'Sound City' Review: Dave Grohl Shines His Light on a 'Dumpy' Mecca

A must-see film for anyone who cares about recording techniques, equipment and studios, Dave Grohl's ode to a shabby studio in the San Fernando Valley is detailed and loving in its exposition and final chapter of resolution. The tech talk in "Sound City" is quite specific, but ultimately the film celebrates the human element in recording.

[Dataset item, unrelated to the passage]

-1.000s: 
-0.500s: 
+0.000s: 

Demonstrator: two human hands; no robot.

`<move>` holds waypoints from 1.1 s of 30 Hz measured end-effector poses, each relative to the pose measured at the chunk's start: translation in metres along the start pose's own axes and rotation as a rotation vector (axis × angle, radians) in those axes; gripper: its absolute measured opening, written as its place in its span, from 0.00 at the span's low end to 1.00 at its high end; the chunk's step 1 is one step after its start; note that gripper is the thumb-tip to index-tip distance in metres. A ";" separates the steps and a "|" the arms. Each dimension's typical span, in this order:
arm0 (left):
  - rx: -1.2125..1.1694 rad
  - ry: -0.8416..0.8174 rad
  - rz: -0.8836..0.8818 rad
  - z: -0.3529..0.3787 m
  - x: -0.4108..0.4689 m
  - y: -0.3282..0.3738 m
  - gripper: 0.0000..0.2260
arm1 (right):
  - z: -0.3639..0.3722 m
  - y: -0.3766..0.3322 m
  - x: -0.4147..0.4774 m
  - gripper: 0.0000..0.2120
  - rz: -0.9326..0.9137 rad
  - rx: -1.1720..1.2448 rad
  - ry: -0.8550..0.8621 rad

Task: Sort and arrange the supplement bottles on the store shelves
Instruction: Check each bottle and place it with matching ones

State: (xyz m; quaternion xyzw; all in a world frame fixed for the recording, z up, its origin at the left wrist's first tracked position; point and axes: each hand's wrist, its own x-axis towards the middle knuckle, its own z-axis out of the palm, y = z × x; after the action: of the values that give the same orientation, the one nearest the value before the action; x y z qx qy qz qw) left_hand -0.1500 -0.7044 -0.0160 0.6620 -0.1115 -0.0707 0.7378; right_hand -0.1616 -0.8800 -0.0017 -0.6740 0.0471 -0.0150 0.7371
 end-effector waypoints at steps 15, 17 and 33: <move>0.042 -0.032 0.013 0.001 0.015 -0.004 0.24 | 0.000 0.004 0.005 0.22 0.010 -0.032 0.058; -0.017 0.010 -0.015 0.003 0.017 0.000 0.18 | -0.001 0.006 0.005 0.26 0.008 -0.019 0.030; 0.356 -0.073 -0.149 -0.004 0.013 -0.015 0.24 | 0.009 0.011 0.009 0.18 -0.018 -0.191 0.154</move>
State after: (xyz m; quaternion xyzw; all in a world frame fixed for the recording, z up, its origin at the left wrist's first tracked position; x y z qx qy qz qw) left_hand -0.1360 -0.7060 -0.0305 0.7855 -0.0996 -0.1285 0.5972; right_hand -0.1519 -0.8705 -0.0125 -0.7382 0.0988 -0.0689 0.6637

Like-minded musicians -- all of whom recorded at Sound City -- are gathered to draw their own connections to recorded music's history.

Sound City opened in 1969 in a former Vox amplifier factory space and according to several artists who recorded there -- Rick Springfield, Mick Fleetwood, Fear's Lee Ving -- it was never an inviting space. Generally unkempt with unattractive brown shag carpeting on the wall, "dumpy" is one of the friendlier descriptions of the place.

But by 1973 it had two selling points: A custom-built Neve 8028 console that cost $76,000 at a time when a house in the Valley ran about half that; and a room where drums sounded particularly well.

Starting with the first Fleetwood Mac album to feature Stevie Nicks and Lindsey Buckingham, Sound City became a mecca to rock bands. The Grateful Dead, Foreigner, Cheap Trick and REO Speedwagon recorded hit records at Sound City between 1977 and '79; at the same time, Jimmy Iovine is captured wondering why in the world Tom Petty would want to record there.

It peaks in the early '80s and goes into a decline as the owners failed to keep up with technology. It's practically out of business when Nirvana wheels into town from Seattle, booked for 16 days at $600 a day to record "Nevermind." The album's success revived interest in the space for more than a decade.

The film's conclusion concentrates on new recordings made at Grohl's studio, which now houses the Neve console that he purchased in October 2011. RCA will release the soundtrack as "Sound City - Real to Reel" on March 12.

Anyone of the mindset that musicians need to know their history -- who influenced whom, where were the great records made and who were the studio musicians involved -- then "Sound City" is gospel as dots are connected between genres and eras. Grohl's inexperience as a filmmaker only shows when the film makes a sharp turn out of history and into the more recent past: There's a sense that instead of celebrating great rock 'n' roll moments, a product is about to be pitched at the viewer.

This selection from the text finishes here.